On the supermarket front, Todmorden already has Lidl and Morrison so has no need at all for a Netto.

For a good overview of the delights of Todmorden Market, check out this article on the H is for Home website.

If you'd like to object to this planning application of Netto's, and have literally a couple of minutes to spare, visit the Calderdale planning section where there is a very simple form on which you can log your objections to this application.

Please note that the expiry date for objections is Friday, 3rd September, so if you want to help, please get cracking!

Wednesday, 1 September 2010

Film Review With Sam Larner


Firstly, this review was requested by a friend, so if you have any other requests I'll be able to try and fulfil them as long, obviously, as I've seen the film.

Titanic, is a 1997 film which basically the entire world has seen. It was the highest grossing film of all time until Avatar came along. However due to Avatar being in 3D it cost more to see it so Titanic is still the most watched film in cinemas of all time. It features an all star cast including Di Caprio, Winslett, Bernard Hill and Victor Garber (who played Jesus in Godspell).

Firstly this is what is wrong with Titanic. The acting is very wooden at times especially towards the end. It is also very long and I would suggest overly long especially in the central segment. Also it's playing to the Oscar crowd which seems a bit cynical especially when it appears that all you have to do to get an Oscar is make people cry.

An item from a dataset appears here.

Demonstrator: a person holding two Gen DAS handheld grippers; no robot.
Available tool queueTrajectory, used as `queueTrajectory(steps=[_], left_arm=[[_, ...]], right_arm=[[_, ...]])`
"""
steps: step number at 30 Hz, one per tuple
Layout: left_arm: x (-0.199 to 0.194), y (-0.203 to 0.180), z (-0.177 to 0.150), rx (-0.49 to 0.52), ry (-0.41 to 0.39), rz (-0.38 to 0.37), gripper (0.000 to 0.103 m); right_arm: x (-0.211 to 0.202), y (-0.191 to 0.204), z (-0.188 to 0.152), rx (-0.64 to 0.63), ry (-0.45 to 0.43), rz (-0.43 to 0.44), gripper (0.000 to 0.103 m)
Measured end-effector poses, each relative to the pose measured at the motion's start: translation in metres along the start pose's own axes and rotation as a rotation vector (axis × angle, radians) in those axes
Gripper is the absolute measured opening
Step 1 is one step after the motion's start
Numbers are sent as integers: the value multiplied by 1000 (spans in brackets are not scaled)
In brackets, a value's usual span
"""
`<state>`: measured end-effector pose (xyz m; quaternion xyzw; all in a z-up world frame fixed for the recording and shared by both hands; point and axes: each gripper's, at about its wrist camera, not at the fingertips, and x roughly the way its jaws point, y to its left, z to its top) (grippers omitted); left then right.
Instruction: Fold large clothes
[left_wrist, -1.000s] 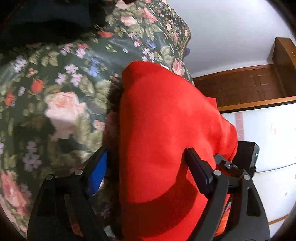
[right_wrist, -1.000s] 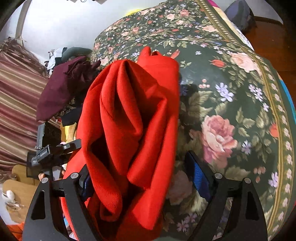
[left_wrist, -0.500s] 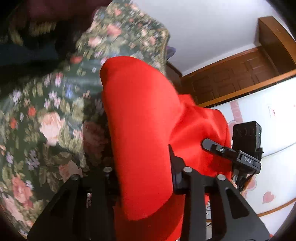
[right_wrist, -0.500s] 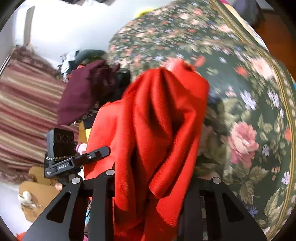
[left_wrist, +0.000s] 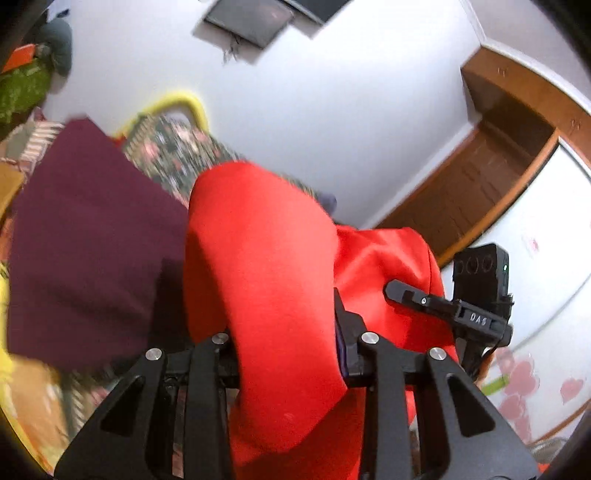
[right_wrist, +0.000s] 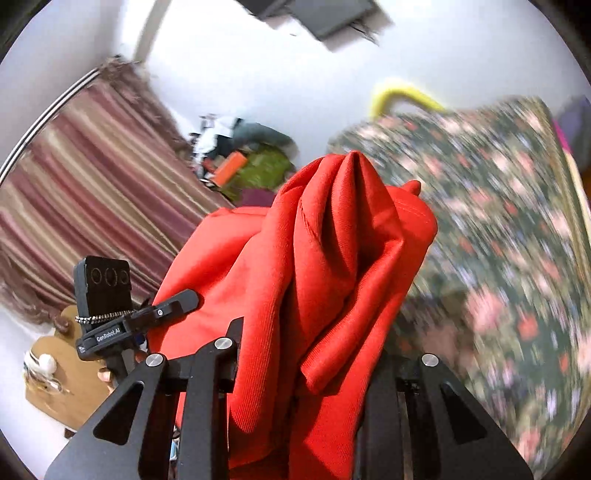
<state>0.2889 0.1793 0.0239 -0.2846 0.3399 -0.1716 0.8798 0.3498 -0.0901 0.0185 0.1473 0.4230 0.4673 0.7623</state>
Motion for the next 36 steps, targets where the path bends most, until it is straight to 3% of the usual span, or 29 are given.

However Titanic is one of very few films that can have so many flaws and yet still be an excellent film. It is over 3 hours long yet it keeps my attention for that length of time. It is also one of few films that create an excitement whenever they're on and are basically liked by everyone who's seen it. I stand by my comments on the poor acting but to be honest it doesn't really take away from what is a brilliant film. The number of memorable parts in the film which have affected society is amazing. It is now impossible to go to the front of a ferry and not pretend to be Rose with your arms spread out. It also offers good survival advice, when you're shipwrecked grab hold of a large fancy wooden door and wait for a Welshman in a boat, all invaluable advice.

When you ask people what the best films of their generation where you will have people born in the 60's saying that they had the best Bond films, then people from the 70's can say that had the Star Wars franchise before it turned pants. The 80's had great films like ET, Indiana Jones and Rain Man, but for us 90's kids we had Terminator, Die Hard, Independence Day, The Lion King, Jurassic Park, Braveheart and Titanic. These aren't just popular films, these are films that have changed culture. Each of those films has been parodied in Family Guy, that is what the 90's gave us, they might not have been great films but they certainly made an impact.

So the Titanic isn't a great film, it's an amazing experience. So thank you James Cameron but you can leave it at that.